Ainda que o impeachment fosse adiante no Congresso e resultasse na deposição de Lula, restaria a sua popularidade, que seria constantemente instrumentalizada pelos grupos próximos ao petismo, o que poderia levar a uma indesejável desestabilização da política nacional nos anos seguintes. Fora do trono, a imagem de Lula, explorada como uma espécie de Dom Sebastião (mas com paradeiro conhecido e endereço fixo), funcionaria como uma senha para a falta de adesão de uma parcela da elite política às regras do jogo eleitoral, senão para golpismos.

É claro que a oposição não raciocina tão longe assim quando julga restritas as suas condições para desfechar o impeachment de Lula. A embasar seus cálculos está apenas o desejo legítimo de retomar a Presidência dentro de uma via constitucional (o impeachment) a qual o governo Lula tem feito redobrados esforços para trilhar.

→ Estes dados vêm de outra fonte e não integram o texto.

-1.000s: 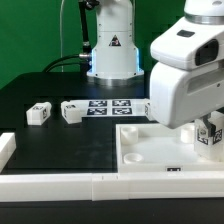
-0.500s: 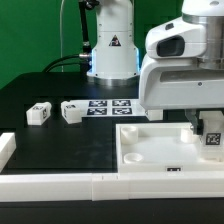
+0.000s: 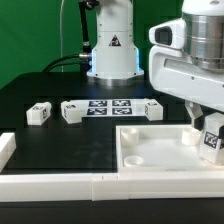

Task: Assemble one leg

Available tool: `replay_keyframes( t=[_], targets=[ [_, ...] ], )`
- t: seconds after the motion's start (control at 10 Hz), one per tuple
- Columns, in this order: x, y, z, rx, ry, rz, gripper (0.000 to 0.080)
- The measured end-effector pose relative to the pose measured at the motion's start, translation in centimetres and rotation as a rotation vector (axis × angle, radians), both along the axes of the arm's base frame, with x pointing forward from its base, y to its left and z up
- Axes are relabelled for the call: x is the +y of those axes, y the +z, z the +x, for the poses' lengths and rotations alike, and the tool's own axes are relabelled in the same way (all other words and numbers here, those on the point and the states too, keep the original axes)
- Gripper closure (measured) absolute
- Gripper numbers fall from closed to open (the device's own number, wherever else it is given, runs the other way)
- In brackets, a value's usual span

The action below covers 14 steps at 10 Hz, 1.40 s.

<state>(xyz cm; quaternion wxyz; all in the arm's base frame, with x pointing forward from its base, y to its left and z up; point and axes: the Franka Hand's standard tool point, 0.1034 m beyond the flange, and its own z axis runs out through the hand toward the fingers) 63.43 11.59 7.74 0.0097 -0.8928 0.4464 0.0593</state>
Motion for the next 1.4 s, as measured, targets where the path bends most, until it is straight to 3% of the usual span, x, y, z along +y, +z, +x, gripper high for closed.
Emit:
replay_keyframes(
  t=[0.4, 0.5, 0.6, 0.7, 0.8, 0.9, 1.4],
  targets=[
    [-0.2, 0.0, 0.1, 0.015, -0.213, -0.009, 0.0506],
    [-0.2, -0.1, 0.1, 0.011, -0.139, -0.002, 0.0506],
    [0.0, -0.1, 0.0, 0.011, -0.136, -0.001, 0.0332],
    [0.3, -0.1, 0.0, 0.003, -0.030, 0.011, 0.0332],
    [0.4, -0.1, -0.1, -0.009, 0.130, 0.028, 0.0183],
    [0.5, -0.1, -0.1, -0.019, 0.242, 0.040, 0.0160],
    [0.9, -0.2, -0.7, -0.062, 0.882, 0.103, 0.0150]
  ],
)
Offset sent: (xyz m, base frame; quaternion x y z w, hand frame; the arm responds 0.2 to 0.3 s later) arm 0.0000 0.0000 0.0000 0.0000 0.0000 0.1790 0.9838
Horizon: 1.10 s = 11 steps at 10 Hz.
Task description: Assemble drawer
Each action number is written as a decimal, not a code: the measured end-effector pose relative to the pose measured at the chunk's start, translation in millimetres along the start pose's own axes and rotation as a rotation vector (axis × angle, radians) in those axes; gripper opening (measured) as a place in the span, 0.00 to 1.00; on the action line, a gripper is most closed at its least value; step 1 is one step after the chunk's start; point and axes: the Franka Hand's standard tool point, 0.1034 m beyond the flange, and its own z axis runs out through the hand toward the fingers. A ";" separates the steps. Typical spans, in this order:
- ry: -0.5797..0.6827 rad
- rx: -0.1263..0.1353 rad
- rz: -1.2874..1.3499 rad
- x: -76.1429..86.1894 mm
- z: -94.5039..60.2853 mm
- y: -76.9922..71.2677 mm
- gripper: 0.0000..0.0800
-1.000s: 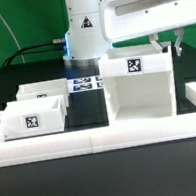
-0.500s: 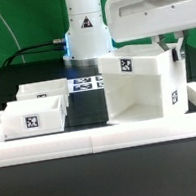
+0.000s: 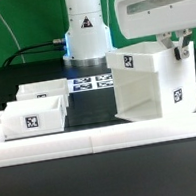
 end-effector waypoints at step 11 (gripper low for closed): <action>-0.066 0.072 0.552 8.3 5.6 -12.8 0.06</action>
Offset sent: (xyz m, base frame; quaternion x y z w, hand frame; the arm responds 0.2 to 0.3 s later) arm -0.0056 -0.0027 -0.0104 0.0291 0.0164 0.2428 0.9695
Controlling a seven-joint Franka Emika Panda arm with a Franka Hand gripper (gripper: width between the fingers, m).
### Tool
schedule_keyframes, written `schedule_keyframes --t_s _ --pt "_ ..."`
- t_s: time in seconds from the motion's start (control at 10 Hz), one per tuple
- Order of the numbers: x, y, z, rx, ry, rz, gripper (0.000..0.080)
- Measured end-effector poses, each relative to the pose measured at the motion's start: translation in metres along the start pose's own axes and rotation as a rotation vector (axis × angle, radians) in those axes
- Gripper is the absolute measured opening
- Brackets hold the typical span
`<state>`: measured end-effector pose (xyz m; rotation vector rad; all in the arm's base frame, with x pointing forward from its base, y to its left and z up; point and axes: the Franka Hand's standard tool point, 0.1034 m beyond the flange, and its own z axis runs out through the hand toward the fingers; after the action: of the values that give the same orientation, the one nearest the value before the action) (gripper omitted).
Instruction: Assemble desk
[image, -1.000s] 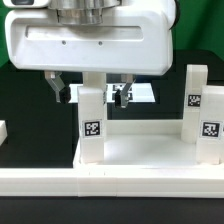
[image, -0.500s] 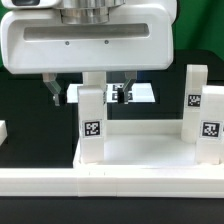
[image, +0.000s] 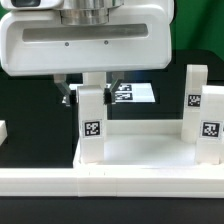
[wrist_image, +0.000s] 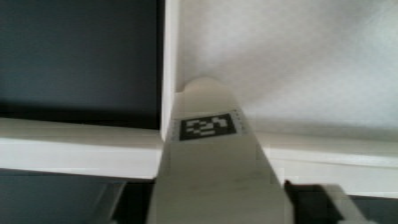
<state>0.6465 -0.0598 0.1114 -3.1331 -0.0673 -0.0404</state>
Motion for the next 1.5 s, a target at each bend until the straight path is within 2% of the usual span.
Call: schedule_keyframes --t_s 0.3,0.4,0.5,1.2,1.5 --pt "-0.0001 0.0003 0.0002 0.002 0.000 0.030 0.0288" --pt "0.0000 0.0023 0.0005 0.022 0.004 0.196 0.0288" --pt "0.0000 0.0032 0.0006 0.028 0.004 0.304 0.0288" --pt "0.0017 0.0014 0.0018 0.039 0.011 1.079 0.0288" --pt "0.0022 0.0023 0.0017 0.053 0.005 1.373 0.0289"
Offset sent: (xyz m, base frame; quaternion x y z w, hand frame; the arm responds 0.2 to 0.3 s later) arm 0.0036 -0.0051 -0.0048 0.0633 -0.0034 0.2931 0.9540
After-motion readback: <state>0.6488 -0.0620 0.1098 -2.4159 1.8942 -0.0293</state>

2) Impeachment como "hedge"

Descrente da deposição imediata de Lula e diante do favoritismo do petista estampado nas pesquisas eleitorais, parte do oposicionismo esboça, em base precária e sem exibi-la como formulação propriamente dita, a teoria do impeachment como seguro contra uma derrota em outubro. A "hipótese Nixon" (presidente dos EUA reeleito com mais de 60% dos votos em 1972 a despeito do escândalo do "Watergate", mas que foi obrigado a renunciar, nem bem completada metade do segundo mandato, devido ao progresso das investigações sobre o crime) se baseia nas seguintes conjecturas:

- Repercussão duradoura do escândalo: a denúncia já apresentada pelo procurador-geral da República ao Supremo Tribunal Federal, as apurações ainda em progresso a respeito da violação do sigilo bancário de Francenildo Costa e todos os rastros deixados pelo escândalo do mensalão ainda carentes de apuração mais profunda fazem crer que uma espada persistirá sobre a cabeça de Lula, ameaçando-o mesmo se ele for reeleito;

- Congresso oposicionista: se Lula conseguir se descolar da crise, o mesmo não acontecerá com o PT e com outros partidos de sua base de apoio; com grandes chances de vencerem as eleições para governador de Estado nos principais colégios eleitorais, PSDB, PFL e a parte oposicionista do PMDB fariam a bancada majoritária no Congresso e elegeriam o presidente da Câmara, o que abriria um flanco de desgaste para o Executivo e deixaria as portas abertas para a aceitação de um pedido de impeachment;

- Piora na popularidade de Lula: o segundo mandato tende a ser naturalmente mais desgastante para o presidente, o que no caso de Lula seria agravado por ter perdido os principais quadros políticos do petismo, enredados em escândalos, e pelo aumento de suas dificuldades no trato com o Congresso; além disso, nada garante que o ciclo de bonança da economia doméstica e global se alongue por mais um ou dois anos.
Não é preciso muito para atestar a imponderabilidade dessas suposições, posto que lidam com dois temas cuja característica é escorrer pelos vãos dos dedos: o futuro e a política. Se a "hipótese Nixon" vai exercer função outra que não a de proporcionar algum alento anímico a uma oposição que já esteve mais esperançosa sobre suas chances eleitorais, quem viver verá.
Vinicius Mota, 33, é editor de Opinião da Folha (coordenador dos editoriais). Foi também editor do caderno Mundo e secretário-assistente de Redação da Folha. Escreve para a Folha Online aos domingos.